Niall Douglas wrote:
On 6 Apr 2010 at 12:14, troy d. straszheim wrote:
Try
http://github.com/ned14/tnfox/blob/master/Python/BoostPatches.zip
which is about two years fresher.
Thanks.
In that patch, why do you (un)lock in invoke.hpp instead of in
static PyObject* function_call(...)
in function.cpp and the various other static C linkage functions that
are registered directly with the Python C/API via PyTypeObjects? At a
glance, these seem the closest points to the language boundary.
I am afraid that I do not remember why. It could have been out of
ignorance, or simply because the patch I used as a base did so there
as well. It could also have been that I had a very good reason such
as forcing an ABI incompatibility to prevent accidental mixing of
incompatible binaries or something, or perhaps it was a maintenance
issue or some question of exception safety. It's old code I am happy
to see replaced with something much better anyway.
I see some special handling in invoke.hpp for
boost::python::objects::detail::py_iter_, maybe that has something to do
with it. If one did lock/unlock where I suggest above, one wouldn't
have the necessary c++ type information to do such handling. Google
doesn't turn up much on this case... hints?
[snip]
Would you also need to lock in e.g. object_protocol.cpp:
void setattr(object const& target, object const& key, object const& value)
{
if (PyObject_SetAttr(target.ptr(), key.ptr(), value.ptr()) == -1)
throw_error_already_set();
}
Maybe I am missing your point, but surely all accesses to Python must
hold the GIL first, not least because the GIL also specifies the
current interpreter to use? (I know that you can get away with some
calls, but relying on this seems chardly xprudent).

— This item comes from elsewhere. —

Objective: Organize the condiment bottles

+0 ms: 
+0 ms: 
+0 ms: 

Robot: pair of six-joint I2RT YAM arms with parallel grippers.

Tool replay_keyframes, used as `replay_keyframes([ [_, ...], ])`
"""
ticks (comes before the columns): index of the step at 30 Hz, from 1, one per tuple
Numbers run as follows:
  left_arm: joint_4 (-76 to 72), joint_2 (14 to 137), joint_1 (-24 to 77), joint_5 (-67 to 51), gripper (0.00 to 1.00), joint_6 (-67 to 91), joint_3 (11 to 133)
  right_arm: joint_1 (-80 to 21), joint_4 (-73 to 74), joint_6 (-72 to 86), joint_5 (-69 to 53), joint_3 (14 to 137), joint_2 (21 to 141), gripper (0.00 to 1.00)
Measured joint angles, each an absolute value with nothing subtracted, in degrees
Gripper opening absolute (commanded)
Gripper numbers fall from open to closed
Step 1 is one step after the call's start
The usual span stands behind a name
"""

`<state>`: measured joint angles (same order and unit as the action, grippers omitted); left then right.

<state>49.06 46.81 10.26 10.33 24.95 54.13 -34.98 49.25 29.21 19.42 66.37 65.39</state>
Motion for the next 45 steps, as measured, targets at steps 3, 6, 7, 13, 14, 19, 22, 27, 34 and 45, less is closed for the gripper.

Take function new_class(...) in src/object.cpp: this is called during
BOOST_PYTHON_MODULE(), and invoke.hpp doesn't know about it, therefore
nothing would be locked.
[snip]
In TnFOX I have a metaprogramming construct which assembles inline a
jump table of specialisations of classes between which at run time
can be dynamically chosen. Fairly amazingly, all major compilers
correctly elide table entries which cannot be chosen such that they
will remove the choice logic entirely if there is just one possible
choice, or the whole construct if there are none. This particular
construct is really useful in BPL actually because it lets you fake
stuff like setting at runtime arbitrary python code as a C (not C++)
API based sort function.
Could you point me at the code?
Hence it may well be that a static signals and slots implementation
could be more appropriate in this situation. I guess I wouldn't know
until I run benchmarks. Your thoughts?
Thanks for the discussion. I'm now thinking that the handling of these
enter/exit "signals" emitted by boost.python shouldn't be coupled to
boost::signals or anything else. Seems cleaner and easier to provide an
interface behind which one could put a simple lock/unlocker or something
more complicated involving boost::signals if desired.